Nachmittags wandern wir zur Bodenschneidhütte, es hat aufgehört zu regnen, wenn auch der Pfad glitschig und steil ist. Der Rückweg durch den Wald ist schwierig, die überall herausstehenden Wurzeln sind nass und es besteht die Gefahr, auszurutschen. Trotzdem genießen wir den Weg durch die Bergwelt.
5. Juli 2020
Heute dürfen wir bis 6 Uhr schlafen, wir gehen erst eine halbe Stunde später raus. Wir stellen uns auf die Wiese und versuchen, uns wie ein Berg zu fühlen. Jahrtausende stehen wir da und beobachten still die Geschehnisse, ohne sie zu bewerten. Das klappt ungefähr fünf Minuten. Dann kommen die Kuhglocken näher. Und näher. Wir hören die Kühe atmen. Spätestens dann drehen sich doch alle um und wir stellen fest, dass die Kühe um uns herum stehen und uns neugierig anstarren. Eine fasst sich ein Herz und schnuppert an Patricia. Die streichelt die Kuh, die Kuh freut sich und Patricia auch. Die anderen Kühe beobachten, ohne zu bewerten, die Vorgänge. Es nieselt. Der Berg steht da und ist Berg. Wir amüsieren uns, sind eher sehr menschlich am Kichern als am Berg-sein und gehen dann mal frühstücken.

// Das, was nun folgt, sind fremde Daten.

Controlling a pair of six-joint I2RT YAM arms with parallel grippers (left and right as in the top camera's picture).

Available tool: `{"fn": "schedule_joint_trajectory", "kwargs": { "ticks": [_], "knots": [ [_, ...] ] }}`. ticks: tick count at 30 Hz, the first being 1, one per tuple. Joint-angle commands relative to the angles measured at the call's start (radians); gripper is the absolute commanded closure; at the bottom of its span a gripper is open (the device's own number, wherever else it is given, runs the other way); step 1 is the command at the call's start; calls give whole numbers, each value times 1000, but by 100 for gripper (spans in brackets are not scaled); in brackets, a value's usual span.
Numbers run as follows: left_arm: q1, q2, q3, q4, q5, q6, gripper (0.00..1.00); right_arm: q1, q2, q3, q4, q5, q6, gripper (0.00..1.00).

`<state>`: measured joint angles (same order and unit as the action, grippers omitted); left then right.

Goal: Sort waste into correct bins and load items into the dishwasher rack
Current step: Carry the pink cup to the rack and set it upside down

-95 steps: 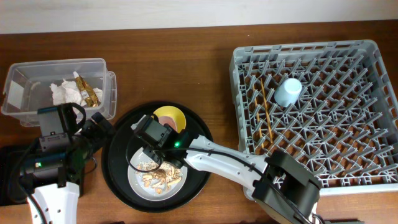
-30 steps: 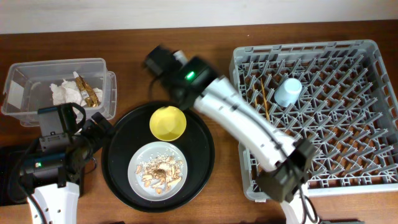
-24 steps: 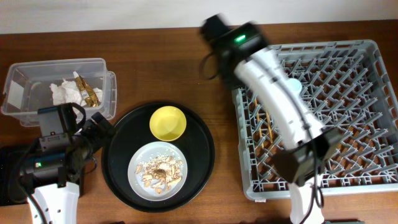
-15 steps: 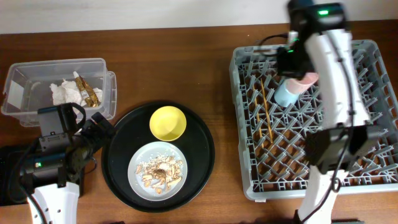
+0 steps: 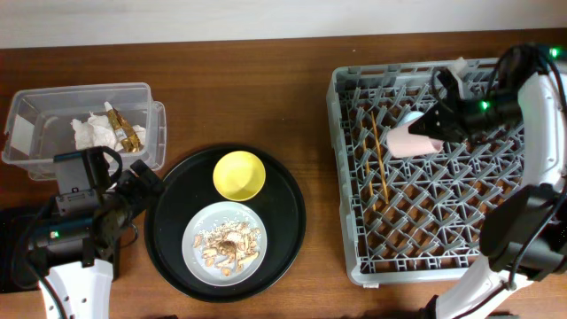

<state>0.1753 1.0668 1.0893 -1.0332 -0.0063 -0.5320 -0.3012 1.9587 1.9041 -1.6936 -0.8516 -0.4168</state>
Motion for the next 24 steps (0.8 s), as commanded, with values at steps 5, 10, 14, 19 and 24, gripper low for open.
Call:
{"fn": "schedule_joint_trajectory", "kwargs": {
  "ticks": [5, 10, 14, 19, 24],
  "knots": [
    [3, -2, 0, -1, 7, 5, 1, -102, -6, -303, 38, -370, -320, 96],
    [3, -2, 0, -1, 7, 5, 1, -134, -5, -436, 105, -476, -320, 96],
    [3, -2, 0, -1, 7, 5, 1, -131, 10, -478, 158, -480, -288, 96],
    [3, -2, 0, -1, 7, 5, 1, -132, 89, -507, 183, -472, -243, 96],
    [3, -2, 0, -1, 7, 5, 1, -132, 138, -507, 192, -440, -222, 96]
  ]
}}
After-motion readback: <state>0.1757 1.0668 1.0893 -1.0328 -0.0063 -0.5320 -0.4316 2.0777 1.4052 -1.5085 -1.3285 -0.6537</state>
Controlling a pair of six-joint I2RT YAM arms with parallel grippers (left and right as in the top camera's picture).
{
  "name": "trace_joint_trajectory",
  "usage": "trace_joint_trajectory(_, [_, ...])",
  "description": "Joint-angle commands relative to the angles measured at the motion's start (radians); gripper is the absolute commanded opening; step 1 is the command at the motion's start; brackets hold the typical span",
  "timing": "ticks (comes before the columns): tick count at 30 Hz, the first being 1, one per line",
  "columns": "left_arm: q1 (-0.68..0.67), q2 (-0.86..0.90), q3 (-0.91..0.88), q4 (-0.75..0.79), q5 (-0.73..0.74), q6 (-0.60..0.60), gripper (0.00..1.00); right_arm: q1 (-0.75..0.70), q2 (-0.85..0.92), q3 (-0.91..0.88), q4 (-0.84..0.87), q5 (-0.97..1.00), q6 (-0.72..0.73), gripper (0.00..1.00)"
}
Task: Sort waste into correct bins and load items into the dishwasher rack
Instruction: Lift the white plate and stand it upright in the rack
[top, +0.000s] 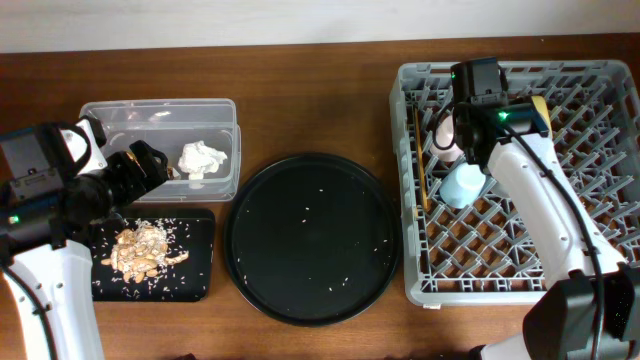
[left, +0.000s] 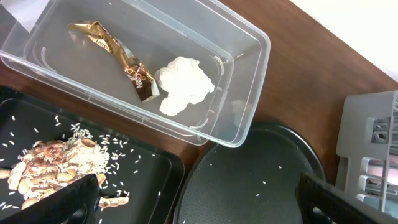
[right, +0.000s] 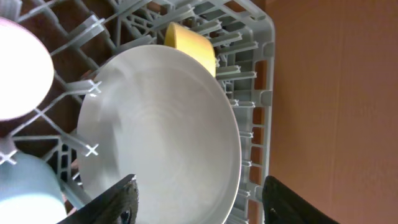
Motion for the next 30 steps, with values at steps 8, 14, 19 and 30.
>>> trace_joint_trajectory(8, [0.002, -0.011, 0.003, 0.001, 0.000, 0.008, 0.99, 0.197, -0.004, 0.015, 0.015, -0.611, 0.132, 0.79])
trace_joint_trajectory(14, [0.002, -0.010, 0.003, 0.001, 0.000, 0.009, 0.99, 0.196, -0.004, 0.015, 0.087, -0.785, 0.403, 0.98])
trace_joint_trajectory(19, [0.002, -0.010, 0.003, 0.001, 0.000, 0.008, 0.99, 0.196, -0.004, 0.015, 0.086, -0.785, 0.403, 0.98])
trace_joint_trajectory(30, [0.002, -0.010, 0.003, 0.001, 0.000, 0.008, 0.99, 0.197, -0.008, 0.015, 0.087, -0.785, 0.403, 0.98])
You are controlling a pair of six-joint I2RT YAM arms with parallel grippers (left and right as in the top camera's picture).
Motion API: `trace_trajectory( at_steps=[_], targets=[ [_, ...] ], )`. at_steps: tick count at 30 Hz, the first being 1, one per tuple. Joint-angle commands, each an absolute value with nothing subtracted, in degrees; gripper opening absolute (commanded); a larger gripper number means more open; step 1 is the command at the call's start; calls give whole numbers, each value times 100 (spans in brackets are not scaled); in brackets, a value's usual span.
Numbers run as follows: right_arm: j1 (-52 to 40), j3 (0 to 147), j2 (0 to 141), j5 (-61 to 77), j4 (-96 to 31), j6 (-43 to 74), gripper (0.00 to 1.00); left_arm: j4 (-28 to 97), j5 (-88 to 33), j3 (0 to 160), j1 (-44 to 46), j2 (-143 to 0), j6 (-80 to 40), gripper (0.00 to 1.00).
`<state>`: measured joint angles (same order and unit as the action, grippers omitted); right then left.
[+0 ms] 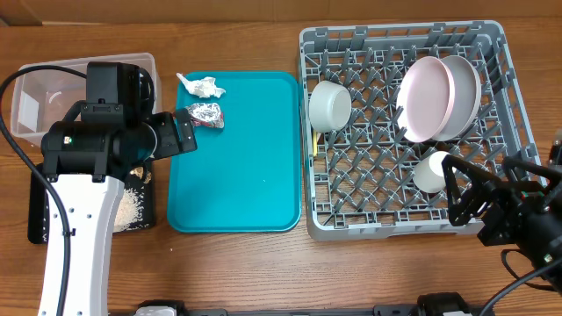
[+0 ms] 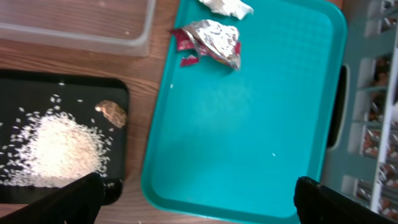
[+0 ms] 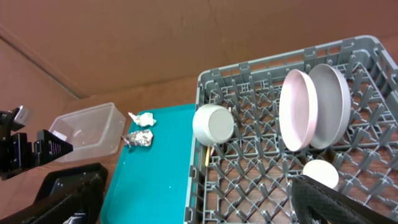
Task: Sort waste into correct bins and load items into the dishwasher rack
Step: 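Move the left gripper to the foil wrapper on the teal tray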
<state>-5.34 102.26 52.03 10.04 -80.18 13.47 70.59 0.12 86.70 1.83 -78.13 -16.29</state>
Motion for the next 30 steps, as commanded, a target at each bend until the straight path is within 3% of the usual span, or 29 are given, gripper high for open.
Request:
trace_trajectory(
  at_steps=[1,12,18,21,27,30],
  targets=[
    [-556,10243,5183,967,-7946,1356,100,6855,639,8678,187,-7935,-1586,100],
    [-556,10243,5183,967,-8007,1356,100,5979,-108,8676,268,-9596,-1066,92],
    [-556,10243,5183,967,-8007,1356,100,5081,-110,8676,464,-10650,-1039,93],
    [-556,10243,5183,965,-8007,1356,100,5072,-117,8676,464,-11128,-1861,88],
    [-556,10243,5183,967,-8007,1356,100,4864,-104,8676,464,-11666,-3638,70],
    [-556,10243,5183,967,-8007,1356,100,4644,-115,8676,464,-11749,-3793,69]
  ],
)
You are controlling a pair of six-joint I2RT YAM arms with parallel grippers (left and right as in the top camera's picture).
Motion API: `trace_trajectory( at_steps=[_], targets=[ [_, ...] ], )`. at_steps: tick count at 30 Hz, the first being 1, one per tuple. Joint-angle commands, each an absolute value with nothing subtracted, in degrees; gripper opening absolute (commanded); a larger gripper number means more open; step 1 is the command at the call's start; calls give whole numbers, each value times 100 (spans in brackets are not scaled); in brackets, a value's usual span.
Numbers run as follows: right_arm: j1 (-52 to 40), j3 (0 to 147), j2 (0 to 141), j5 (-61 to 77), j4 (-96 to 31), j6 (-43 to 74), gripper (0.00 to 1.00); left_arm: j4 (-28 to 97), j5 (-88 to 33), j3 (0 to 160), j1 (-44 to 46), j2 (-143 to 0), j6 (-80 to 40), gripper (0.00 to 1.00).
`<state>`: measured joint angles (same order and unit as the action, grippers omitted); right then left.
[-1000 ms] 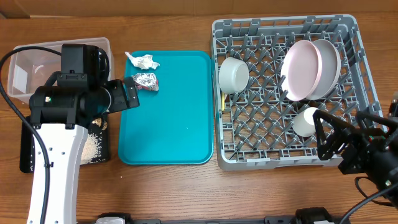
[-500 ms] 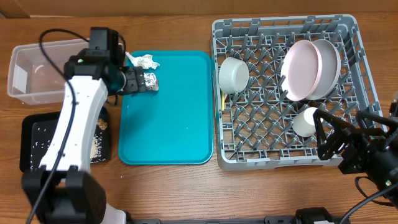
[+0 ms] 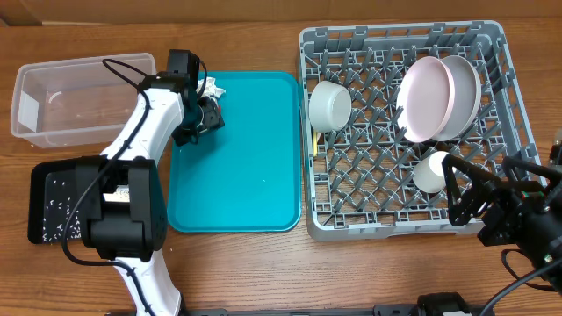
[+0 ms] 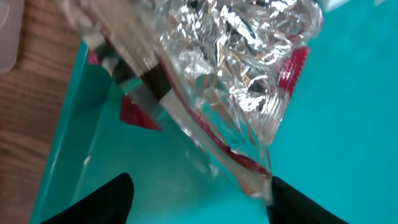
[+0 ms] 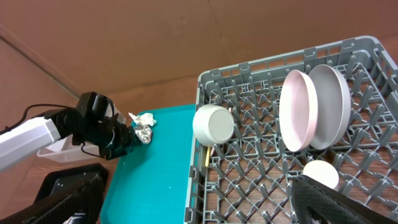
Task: Sort waste into correct bins and load items into the dishwasher rack
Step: 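Move the left gripper to the foil wrapper on the teal tray, then grasp the foil wrapper and drop it into the clear bin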
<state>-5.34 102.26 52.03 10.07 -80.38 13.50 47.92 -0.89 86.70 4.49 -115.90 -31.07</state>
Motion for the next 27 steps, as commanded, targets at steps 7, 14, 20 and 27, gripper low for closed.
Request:
trace_trajectory(
  at_steps=[7,14,20,27],
  targets=[
    [-556,10243,5183,967,-8007,1356,100,4646,-43,8676,582,-11764,-3706,39],
    [-556,10243,5183,967,-8007,1356,100,5247,-152,8689,718,-11620,-3409,4],
    [-556,10243,5183,967,-8007,1356,100,6401,-84,8792,899,-10573,-3089,4],
    [-556,10243,5183,967,-8007,1356,100,5686,541,8936,242,-8844,-2364,4]
  ],
)
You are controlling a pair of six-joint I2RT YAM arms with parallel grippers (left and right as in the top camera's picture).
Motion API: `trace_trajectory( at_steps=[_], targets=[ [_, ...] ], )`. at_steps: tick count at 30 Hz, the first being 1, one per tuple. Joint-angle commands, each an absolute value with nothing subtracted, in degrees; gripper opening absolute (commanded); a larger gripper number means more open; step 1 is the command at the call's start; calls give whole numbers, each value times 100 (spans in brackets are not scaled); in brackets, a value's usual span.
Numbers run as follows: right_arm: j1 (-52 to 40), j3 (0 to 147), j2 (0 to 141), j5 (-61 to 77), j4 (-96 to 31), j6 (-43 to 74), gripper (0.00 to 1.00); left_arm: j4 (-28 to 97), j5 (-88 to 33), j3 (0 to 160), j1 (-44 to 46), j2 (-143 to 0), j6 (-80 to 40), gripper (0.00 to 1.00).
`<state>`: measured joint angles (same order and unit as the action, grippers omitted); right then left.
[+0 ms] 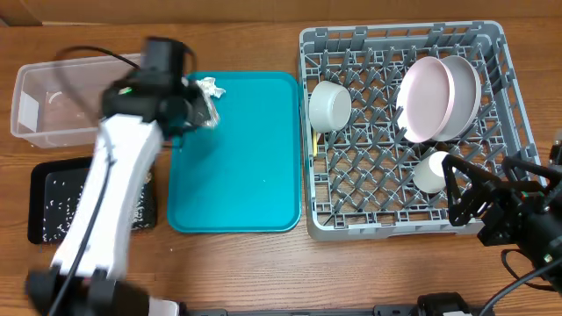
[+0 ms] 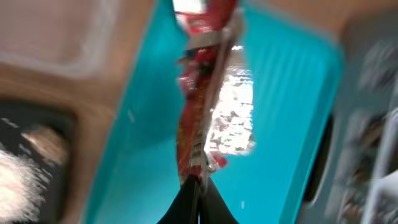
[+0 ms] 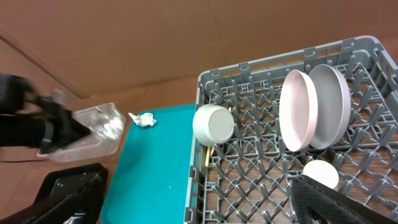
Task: Sort waste into correct bins and load items into the dishwasher rack
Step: 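Grasp the foil wrapper and drop it into the clear bin, then grasp the white paper napkin on the teal tray with the left gripper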
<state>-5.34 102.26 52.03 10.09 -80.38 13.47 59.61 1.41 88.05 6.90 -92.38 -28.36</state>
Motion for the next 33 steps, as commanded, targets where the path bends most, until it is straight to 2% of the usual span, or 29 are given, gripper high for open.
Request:
trace_trajectory(
  at_steps=[1,7,12,13,16,18,19,21,22,23,25,26,33],
  targets=[
    [-556,10243,5183,967,-8007,1356,100,5527,561,8936,-1,-8838,-2259,4],
    [-556,10243,5183,967,-8007,1356,100,4737,598,8936,-880,-9487,-2178,4],
    [-556,10243,5183,965,-8007,1356,100,4342,626,8936,-1122,-10116,-2117,4],
    [-556,10243,5183,967,-8007,1356,100,4355,429,9013,-1120,-10060,-2097,19],
    [-556,10243,5183,967,-8007,1356,100,4591,215,9295,-1041,-9878,-1820,23],
    [-556,10243,5183,967,-8007,1356,100,4836,139,9461,-1024,-9784,-1824,54],
    [-556,10243,5183,967,-8007,1356,100,4910,-12,9472,-972,-9743,-1820,57],
    [-556,10243,5183,967,-8007,1356,100,4982,-333,9465,-840,-9741,-1789,48],
    [-556,10243,5183,967,-8007,1356,100,4978,-429,9463,-674,-9784,-1621,48],
    [-556,10243,5183,967,-8007,1356,100,4936,-377,9463,-495,-9837,-1422,52],
    [-556,10243,5183,967,-8007,1356,100,4692,-73,9463,-82,-10064,-1100,68],
    [-556,10243,5183,967,-8007,1356,100,4486,14,9463,102,-10221,-945,73],
    [-556,10243,5183,967,-8007,1356,100,3295,316,9463,539,-11345,-580,80]
  ],
)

Unser Quoten-Mann stellt fest, dass Meditierende ganz anders sind, als er sich vorgestellt hat. Er dachte, man muss irgendwie ‚heilig‘ sein, also wohl etwas weltfremd und tief spirituell. Na ja, die Vorstellung hat er abgelegt. Bei diesem Seminar sind lauter Power-Frauen, die voll im Leben stehen und keine Spur von abgehoben. Die wollen eher einem Burn-Out vorbeugen und zur Ruhe kommen als schwebende Feen sein, die fern der realen Welt existieren.
Bei unserer letzten Meditationseinheit denken wir über das Thema der am Vortag gezogenen persönlichen Karten nach. Glück. Was ist Glück? Was ist mir wirklich wichtig? Wann fühle ich mich lebendig? Was gibt dem Leben Sinn? Die alten Fragen der Menschheit.
Dann steigen wir auf den Gipfel der Bodenschneid. Der Blick von dort über den Tegernsee ist spektakulär und die Sonne kommt raus.
Der Rückweg führt über den Grat des Berges zur Unteren Firstalm. Da gibt’s Rhabarber-Kaiserschmarrn mit Kürbiskernöleis. Ein würdiger Ausklang.